*Given data*:
----------

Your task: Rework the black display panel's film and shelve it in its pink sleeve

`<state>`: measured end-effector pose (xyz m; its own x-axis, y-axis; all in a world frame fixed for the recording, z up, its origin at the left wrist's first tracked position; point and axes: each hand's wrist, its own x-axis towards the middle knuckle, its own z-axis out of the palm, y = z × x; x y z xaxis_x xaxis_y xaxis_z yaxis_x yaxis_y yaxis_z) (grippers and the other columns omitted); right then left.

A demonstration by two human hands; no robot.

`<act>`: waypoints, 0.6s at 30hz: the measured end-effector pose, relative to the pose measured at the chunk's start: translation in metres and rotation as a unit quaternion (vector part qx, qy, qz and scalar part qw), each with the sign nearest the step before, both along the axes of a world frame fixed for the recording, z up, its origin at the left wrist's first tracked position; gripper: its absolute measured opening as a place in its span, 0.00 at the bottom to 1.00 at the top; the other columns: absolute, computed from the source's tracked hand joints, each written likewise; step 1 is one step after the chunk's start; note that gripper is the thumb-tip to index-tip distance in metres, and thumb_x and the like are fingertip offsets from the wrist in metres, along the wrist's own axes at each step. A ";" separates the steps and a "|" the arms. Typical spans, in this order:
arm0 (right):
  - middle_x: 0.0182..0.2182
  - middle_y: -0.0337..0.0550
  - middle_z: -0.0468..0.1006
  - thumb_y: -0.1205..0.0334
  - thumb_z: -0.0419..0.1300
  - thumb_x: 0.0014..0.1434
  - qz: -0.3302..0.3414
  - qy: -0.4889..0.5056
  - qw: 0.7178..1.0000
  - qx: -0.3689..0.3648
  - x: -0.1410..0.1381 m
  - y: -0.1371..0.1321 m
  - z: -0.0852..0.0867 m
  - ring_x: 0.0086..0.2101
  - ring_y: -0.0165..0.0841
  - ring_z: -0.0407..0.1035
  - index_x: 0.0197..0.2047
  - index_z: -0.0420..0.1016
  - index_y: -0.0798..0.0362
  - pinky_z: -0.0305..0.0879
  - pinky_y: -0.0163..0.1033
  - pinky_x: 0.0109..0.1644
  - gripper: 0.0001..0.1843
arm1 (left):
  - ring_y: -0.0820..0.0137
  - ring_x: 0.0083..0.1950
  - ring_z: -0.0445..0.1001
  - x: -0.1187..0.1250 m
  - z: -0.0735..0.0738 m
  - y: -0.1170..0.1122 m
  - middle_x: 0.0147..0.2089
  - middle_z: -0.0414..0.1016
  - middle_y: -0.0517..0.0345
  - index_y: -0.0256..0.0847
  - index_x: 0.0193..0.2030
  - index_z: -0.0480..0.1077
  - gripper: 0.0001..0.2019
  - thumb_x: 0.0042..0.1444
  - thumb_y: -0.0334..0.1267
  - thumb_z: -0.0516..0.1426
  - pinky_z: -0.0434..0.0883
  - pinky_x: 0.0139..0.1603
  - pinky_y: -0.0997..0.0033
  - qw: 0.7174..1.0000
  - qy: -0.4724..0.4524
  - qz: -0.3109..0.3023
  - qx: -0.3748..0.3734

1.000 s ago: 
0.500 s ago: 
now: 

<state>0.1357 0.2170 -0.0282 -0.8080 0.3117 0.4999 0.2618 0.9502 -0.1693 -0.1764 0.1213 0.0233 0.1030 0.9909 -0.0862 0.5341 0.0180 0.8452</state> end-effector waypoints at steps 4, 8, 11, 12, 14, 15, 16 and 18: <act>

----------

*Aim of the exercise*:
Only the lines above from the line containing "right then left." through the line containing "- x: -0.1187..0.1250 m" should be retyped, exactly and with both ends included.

*Response area*:
`<state>`: measured end-effector pose (xyz m; its own x-axis, y-axis; all in a world frame fixed for the recording, z up, its origin at the left wrist's first tracked position; point and axes: each hand's wrist, its own x-axis towards the middle knuckle, its own z-axis out of the palm, y = z × x; x y z xaxis_x xaxis_y xaxis_z yaxis_x yaxis_y yaxis_z) (grippers and the other columns omitted); right then left.

A demonstration by two human hands; no robot.

`<act>`: waypoints, 0.6s at 30hz: the measured end-effector pose, relative to the pose measured at the chunk's start: translation in metres and rotation as a unit quaternion (vector part qx, qy, qz and scalar part qw), each with the sign nearest the step before, both along the axes of a world frame fixed for the recording, z up, its origin at the left wrist's first tracked position; gripper: its absolute measured opening as a place in its span, 0.00 at the bottom to 1.00 at the top; the other columns: absolute, computed from the source's tracked hand joints, each written likewise; step 1 is one step after the chunk's start; note that gripper is the thumb-tip to index-tip distance in metres, and thumb_x and the like are fingertip offsets from the wrist in metres, along the wrist's own axes at each step. A ";" separates the steps and a "|" the arms. Typical spans, in this order:
arm0 (right):
  - middle_x: 0.0182..0.2182
  - middle_y: -0.0337..0.0550
  - middle_z: -0.0468..0.1006
  - thumb_y: -0.1205..0.0334
  - thumb_z: -0.0419..0.1300
  - thumb_x: 0.0014..0.1434
  - qz: -0.3302..0.3414
  - qy: -0.4889..0.5056
  - qw: 0.7178..1.0000
  - qx: -0.3689..0.3648
  - x: -0.1410..0.1381 m
  - y: -0.1371..0.1321 m
  - z: -0.0852..0.0867 m
  - ring_x: 0.0086..0.2101
  - ring_y: -0.0165..0.0841
  - ring_z: -0.0407..0.1035
  - index_x: 0.0197..0.2047
  - index_z: -0.0420..0.1016
  - index_y: -0.0798..0.0362
  - pinky_z: -0.0305..0.0879
  - pinky_y: -0.0163..0.1033
  - pinky_x: 0.0109..0.1644
  - gripper: 0.0001..0.1843
arm1 (left):
  - ring_y: -0.0820..0.0137
  - ring_x: 0.0083..0.1950
  - ring_z: -0.0445..0.1001
  - x: -0.1187..0.1250 m

The work is done, and the output is complete.